Non-linear Dynamics and Primordial Curvature Perturbations from Preheating

TL;DR

This paper reviews the non-linear dynamics of preheating after inflation, focusing on how it can generate observable primordial curvature perturbations and discussing numerical methods and simulation results.

Contribution

It introduces a simple method to evaluate Floquet exponents and provides detailed simulations of preheating in chaotic inflation models, highlighting its role in primordial perturbations.

Findings

Preheating involves explosive decay of the inflaton via broad parametric resonance.

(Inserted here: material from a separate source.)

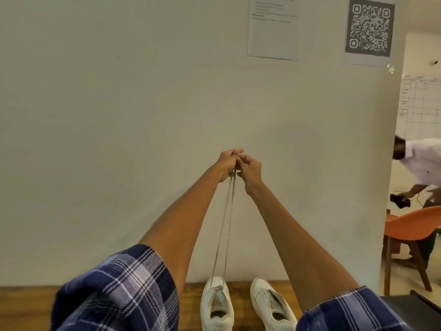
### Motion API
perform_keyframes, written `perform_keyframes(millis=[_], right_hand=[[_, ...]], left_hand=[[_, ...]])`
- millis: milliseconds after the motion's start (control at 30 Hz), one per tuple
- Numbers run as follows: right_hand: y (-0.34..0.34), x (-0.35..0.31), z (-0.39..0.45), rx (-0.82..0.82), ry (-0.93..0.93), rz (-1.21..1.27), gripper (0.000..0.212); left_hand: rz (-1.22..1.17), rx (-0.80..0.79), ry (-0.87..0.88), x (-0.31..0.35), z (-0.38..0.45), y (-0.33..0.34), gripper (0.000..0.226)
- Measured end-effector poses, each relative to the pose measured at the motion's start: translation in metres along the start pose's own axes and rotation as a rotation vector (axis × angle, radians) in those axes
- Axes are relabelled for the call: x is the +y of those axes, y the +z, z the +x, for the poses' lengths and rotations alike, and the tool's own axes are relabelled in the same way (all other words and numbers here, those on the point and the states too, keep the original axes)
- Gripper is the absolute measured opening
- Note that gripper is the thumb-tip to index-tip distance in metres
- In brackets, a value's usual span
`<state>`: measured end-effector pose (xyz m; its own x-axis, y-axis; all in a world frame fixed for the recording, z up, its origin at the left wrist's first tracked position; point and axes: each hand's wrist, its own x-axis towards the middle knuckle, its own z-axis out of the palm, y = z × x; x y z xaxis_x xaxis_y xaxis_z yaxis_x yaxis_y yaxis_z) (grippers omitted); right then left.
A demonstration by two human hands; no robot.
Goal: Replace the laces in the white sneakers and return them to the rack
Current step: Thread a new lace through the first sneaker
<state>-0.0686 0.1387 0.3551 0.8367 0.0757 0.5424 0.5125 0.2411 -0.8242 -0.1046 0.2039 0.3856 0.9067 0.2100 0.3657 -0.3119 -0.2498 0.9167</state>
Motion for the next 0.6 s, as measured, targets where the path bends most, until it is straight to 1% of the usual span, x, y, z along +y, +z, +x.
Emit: perform_keyframes(millis=[167, 233, 400, 433, 500, 600], right_hand=[[-0.007, -0.01, -0.001, -0.14, 0.11, 0.008, 0.016], [-0.008, -0.013, 0.001, -0.186, 0.146, -0.002, 0.02], [-0.001, -0.017, 0.002, -0.218, 0.224, -0.067, 0.032], [0.001, -0.017, 0.003, -0.199, 0.215, -0.09, 0.033], [0.004, -0.016, 0.005, -0.124, 0.165, -0.12, 0.033], [0.006, -0.008, 0.009, -0.044, 0.092, -0.128, 0.034]], left_hand=[[-0.093, -0.062, -0.055, 0.002, -0.002, -0.002, 0.04], [-0.139, -0.088, -0.075, 0.001, -0.002, -0.004, 0.042], [-0.267, -0.103, -0.111, 0.001, -0.002, -0.002, 0.043], [-0.284, -0.07, -0.106, 0.0, -0.001, 0.0, 0.043], [-0.255, 0.062, -0.056, -0.007, 0.005, 0.003, 0.04], [-0.215, 0.262, 0.044, -0.021, 0.014, 0.001, 0.023]])
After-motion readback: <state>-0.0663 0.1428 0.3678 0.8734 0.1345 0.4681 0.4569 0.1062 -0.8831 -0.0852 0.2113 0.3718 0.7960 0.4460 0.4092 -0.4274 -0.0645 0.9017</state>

Simulations show non-equilibrium transitions, defect formation, and turbulence.

Preheating can produce large-scale non-Gaussian curvature fluctuations observable in CMB.

Abstract

In this paper I review the theory and numerical simulations of non-linear dynamics of preheating, a stage of dynamical instability at the end of inflation during which homogeneous inflaton explosively decays and deposits its energy into excitation of other matter fields. I focus on preheating in chaotic inflation models, which proceeds via broad parametric resonance. I describe a simple method to evaluate Floquet exponents, calculating stability diagrams of Mathieu and Lame equations describing development of instability in $m^2\phi^2$ and $\lambda\phi^4$ preheating models. I discuss basic numerical methods and issues, and present simulation results highlighting non-equilibrium transitions, topological defect formation, late-time universality, turbulent scaling and approach to thermalization. I explain how preheating can generate large-scale primordial (non-Gaussian) curvature fluctuations manifest in cosmic microwave background anisotropy and large scale structure, and discuss potentially observable signatures of preheating.